How to run UPC code at MTU
UPC Home

This is a FAQ for UPC programmers at MTU about how to compile and run UPC code on the various CS&E machines in the CEC.

Topics

General information

Q1: What UPC compilers do we have? On what platforms do they run?

Machine name Architecture UPC compilers Documentation
gilbert.cse.mtu.edu Linux x86 cluster
26 2-way 1.8GHz Dual-Core Xeon nodes
Infiniband interconnect (only nodes 1-24)
Gigabit Ethernet interconnect
MuPC

Berkeley's UPC

http://www.upc.mtu.edu/MuPCdistribution/

http://upc.nersc.gov/docs/

lionel.cse.mtu.edu Linux x86 cluster
20 2-way 2.0GHz Pentium nodes
Mryinet interconnect (only nodes 1-16)
Gigabit Ethernet interconnect (only nodes 1-16)
MuPC

Berkeley's UPC

http://www.upc.mtu.edu/MuPCdistribution/

http://upc.nersc.gov/docs/

flyer.cse.mtu.edu AlphaServer cluster
8 4-way ES40 nodes with
833MHz Alpha EV68 21264s
Quadrics interconnect
MuPC

Berkeley's UPC

HP's UPC

http://www.upc.mtu.edu/MuPCdistribution/

http://upc.nersc.gov/docs/

http://www.hp.com/go/upc

flash.cse.mtu.edu Cray T3E
48 Alpha 21064s
Cray interconnect
GCC-UPC

Bill's UPC

http://www.intrepid.com/upc/gcc-upc-manpage.html

(No longer used.)

Q2: How do I run everything on everything?

Start by logging in, for example, with the command ssh lionel.cse.

1. MuPC
Compile:
On lionel and gilbert: /usr/local/MuPC/bin/mupcc -f num myprog.c
On flyer: /usr/local/MuPC/bin/mupcc -f num myprog.c
Execute:
MuPC is really an MPI program.
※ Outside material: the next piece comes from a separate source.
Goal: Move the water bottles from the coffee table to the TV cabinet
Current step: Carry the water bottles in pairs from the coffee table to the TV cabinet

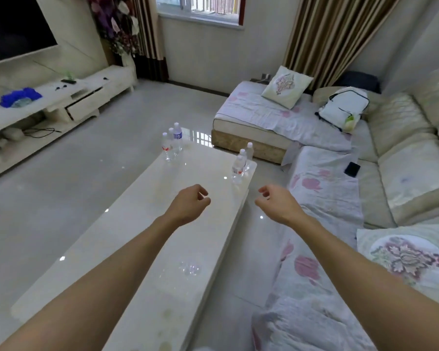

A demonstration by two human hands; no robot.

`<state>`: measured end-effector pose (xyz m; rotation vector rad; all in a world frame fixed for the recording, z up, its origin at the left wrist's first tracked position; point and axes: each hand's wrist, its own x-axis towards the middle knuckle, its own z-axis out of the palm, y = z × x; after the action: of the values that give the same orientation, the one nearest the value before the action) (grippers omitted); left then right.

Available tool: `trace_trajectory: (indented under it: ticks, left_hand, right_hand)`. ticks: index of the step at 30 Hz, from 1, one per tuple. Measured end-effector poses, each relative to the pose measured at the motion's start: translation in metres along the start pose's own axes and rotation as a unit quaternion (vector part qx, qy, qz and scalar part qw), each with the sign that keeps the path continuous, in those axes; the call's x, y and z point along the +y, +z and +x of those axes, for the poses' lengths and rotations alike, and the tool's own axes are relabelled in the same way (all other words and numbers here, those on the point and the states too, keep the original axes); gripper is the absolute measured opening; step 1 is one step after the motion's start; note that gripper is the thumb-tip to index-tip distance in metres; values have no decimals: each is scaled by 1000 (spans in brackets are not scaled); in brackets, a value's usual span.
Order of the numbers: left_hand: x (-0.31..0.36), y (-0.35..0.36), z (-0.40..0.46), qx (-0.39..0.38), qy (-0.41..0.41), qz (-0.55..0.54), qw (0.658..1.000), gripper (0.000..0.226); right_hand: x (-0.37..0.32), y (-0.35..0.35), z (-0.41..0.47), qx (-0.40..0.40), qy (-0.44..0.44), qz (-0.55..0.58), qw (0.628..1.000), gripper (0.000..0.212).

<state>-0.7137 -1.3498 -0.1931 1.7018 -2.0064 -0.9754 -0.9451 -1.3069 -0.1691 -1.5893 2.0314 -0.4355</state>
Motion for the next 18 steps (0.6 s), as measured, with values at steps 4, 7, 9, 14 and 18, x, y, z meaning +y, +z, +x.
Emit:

Run it just as you would run an MPI program.
On lionel and gilbert: mpirun -np num ./a.out
On flyer: prun -I -n num ./a.out

2. Berkeley's UPC
Compile:
On lionel and gilbert: /usr/local/berkeley_upc/bin/upcc -T num myprog.c
On lionel (old): /home/bonachea/.upc-dist/inst/bin/upcc -T num myprog.c
On flyer: /usr/local/berkeley/upc/stable/runtime/inst/bin/upcc -T num myprog.c
Execute:
On lionel and gilbert: /usr/local/berkeley_upc/bin/upcrun -n num ./a.out
On lionel (old): /home/bonachea/.upc-dist/inst/bin/upcrun -n num ./a.out
On flyer: /usr/local/berkeley/upc/stable/runtime/inst/bin/upcrun -n num ./a.out

Berkeley's UPC needs a configuration file in order to work smoothly. On lionel, you can create the configuration file by copying /home/zhazhang/.upccrc to your home directory. On flyer, please copy /usr/users/zhazhang/.upccrc to your home directory. On gilbert, the default configuration should be sufficient.

3. HP's UPC
Compile:
/usr/bin/upc -fthreads num myprog.c
Execute:
prun -I -n num ./a.out

4. GCC-UPC
Compile:
You need to load the gcc-upc module every time you log on.
module load gcc-upc
upc -fupc-threads-num -x upc myprog.c
Execute:
./a.out

Q3: Where can I get more information about how to use MuPC?
Go to the web for MuPC.

Q4: Where can I have more information about how to use HP's UPC?
(1) Read the man page. (2) Go to the web for HP's UPC.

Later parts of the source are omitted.